▸ **Requirement**
Write out each line of the records that has "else" in it.

____

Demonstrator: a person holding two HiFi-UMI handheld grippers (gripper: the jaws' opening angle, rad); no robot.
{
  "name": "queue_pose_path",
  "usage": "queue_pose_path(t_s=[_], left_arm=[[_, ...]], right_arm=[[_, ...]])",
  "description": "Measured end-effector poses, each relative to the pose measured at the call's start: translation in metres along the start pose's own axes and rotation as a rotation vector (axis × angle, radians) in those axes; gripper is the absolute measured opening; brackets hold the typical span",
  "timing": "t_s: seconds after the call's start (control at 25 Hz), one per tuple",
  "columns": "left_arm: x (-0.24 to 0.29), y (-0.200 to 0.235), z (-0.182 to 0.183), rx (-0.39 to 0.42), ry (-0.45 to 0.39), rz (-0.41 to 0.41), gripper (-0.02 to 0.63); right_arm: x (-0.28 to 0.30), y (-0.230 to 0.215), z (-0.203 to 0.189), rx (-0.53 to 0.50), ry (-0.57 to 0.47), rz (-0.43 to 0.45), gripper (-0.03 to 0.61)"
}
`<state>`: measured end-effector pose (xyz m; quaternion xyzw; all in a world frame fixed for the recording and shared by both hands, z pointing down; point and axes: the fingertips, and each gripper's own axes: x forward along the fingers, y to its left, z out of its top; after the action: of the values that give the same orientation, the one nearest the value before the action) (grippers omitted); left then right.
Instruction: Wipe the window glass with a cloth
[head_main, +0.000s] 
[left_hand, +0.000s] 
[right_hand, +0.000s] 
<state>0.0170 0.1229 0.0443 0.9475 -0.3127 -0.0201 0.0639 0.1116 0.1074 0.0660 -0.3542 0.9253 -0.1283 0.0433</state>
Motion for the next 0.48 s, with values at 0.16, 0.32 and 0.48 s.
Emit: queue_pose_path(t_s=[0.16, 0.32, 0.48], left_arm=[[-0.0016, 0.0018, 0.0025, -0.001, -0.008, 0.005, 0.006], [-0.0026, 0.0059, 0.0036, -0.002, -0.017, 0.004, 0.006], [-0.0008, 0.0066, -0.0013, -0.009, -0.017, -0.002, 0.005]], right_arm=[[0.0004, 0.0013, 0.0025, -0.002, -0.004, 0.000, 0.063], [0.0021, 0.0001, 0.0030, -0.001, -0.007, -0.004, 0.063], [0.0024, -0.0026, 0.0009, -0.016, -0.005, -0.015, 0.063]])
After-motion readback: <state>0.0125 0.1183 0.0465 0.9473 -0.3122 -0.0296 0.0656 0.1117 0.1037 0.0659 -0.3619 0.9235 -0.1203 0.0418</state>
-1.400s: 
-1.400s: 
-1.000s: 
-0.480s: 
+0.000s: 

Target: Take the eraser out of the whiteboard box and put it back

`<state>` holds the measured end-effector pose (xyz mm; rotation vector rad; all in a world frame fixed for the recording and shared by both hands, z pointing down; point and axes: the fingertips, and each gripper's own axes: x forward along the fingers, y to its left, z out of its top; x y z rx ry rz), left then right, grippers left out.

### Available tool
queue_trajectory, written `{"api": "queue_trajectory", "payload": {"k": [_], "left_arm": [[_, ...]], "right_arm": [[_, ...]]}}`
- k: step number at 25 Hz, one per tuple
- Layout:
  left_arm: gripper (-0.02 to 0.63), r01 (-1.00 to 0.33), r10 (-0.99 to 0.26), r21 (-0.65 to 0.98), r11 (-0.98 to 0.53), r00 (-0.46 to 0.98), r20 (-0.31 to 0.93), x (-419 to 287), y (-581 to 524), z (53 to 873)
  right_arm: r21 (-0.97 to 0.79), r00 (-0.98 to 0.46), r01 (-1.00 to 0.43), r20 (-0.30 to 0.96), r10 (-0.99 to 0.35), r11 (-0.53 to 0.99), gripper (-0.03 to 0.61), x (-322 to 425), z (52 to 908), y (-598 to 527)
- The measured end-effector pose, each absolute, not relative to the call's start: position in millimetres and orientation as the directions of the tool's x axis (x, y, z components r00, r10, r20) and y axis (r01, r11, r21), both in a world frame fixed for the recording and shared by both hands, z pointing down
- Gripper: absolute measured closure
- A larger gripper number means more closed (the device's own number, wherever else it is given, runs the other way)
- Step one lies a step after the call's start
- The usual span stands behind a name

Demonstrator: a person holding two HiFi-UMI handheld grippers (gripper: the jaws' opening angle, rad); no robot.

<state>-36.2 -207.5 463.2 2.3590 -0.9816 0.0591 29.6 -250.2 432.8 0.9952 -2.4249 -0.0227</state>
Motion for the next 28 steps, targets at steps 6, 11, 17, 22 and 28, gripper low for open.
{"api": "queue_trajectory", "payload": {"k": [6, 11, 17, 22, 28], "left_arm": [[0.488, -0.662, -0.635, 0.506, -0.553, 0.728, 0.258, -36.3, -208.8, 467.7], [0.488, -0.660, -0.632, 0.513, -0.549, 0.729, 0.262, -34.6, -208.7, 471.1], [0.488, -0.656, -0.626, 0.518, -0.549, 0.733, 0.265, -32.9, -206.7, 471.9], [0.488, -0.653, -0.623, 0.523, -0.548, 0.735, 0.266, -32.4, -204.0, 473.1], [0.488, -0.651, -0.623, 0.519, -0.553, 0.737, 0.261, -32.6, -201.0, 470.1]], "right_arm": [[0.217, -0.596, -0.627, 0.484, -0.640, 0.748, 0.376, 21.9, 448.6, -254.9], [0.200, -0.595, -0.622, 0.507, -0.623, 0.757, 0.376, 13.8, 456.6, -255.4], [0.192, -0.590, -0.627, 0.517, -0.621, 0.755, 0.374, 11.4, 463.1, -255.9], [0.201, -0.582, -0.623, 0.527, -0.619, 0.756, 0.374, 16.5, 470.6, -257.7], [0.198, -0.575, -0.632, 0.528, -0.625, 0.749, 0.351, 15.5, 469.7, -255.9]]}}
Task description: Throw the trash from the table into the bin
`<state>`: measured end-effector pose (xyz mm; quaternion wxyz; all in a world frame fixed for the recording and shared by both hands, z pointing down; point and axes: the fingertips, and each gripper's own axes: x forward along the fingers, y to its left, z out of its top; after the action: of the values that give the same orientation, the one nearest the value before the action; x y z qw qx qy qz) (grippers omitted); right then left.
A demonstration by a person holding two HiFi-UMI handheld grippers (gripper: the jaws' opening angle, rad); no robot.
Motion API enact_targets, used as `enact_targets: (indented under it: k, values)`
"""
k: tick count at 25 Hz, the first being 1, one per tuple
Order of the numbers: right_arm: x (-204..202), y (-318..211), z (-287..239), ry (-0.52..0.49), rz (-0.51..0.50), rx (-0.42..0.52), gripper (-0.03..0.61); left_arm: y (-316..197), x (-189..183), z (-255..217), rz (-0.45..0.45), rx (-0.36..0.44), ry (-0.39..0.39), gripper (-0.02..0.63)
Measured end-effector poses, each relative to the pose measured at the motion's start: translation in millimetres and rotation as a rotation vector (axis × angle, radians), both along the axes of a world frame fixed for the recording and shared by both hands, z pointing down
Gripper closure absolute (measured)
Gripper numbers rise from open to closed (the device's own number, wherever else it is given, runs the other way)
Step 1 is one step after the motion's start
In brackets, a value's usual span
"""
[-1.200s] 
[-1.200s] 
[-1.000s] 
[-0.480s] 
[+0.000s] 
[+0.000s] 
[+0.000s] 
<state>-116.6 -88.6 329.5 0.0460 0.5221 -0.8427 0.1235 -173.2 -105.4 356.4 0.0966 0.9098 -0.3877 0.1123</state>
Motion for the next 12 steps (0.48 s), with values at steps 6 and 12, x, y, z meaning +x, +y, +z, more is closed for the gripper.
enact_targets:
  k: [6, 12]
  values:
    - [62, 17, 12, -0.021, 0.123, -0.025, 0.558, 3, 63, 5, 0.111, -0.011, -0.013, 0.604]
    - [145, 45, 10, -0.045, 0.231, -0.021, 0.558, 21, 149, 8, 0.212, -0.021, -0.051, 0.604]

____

▸ **Solution to this problem**
- A larger gripper number means more closed (the device's own number, wherever else it is given, runs the other way)
Gripper numbers rise from open to closed (the device's own number, wherever else it is given, runs the other way)

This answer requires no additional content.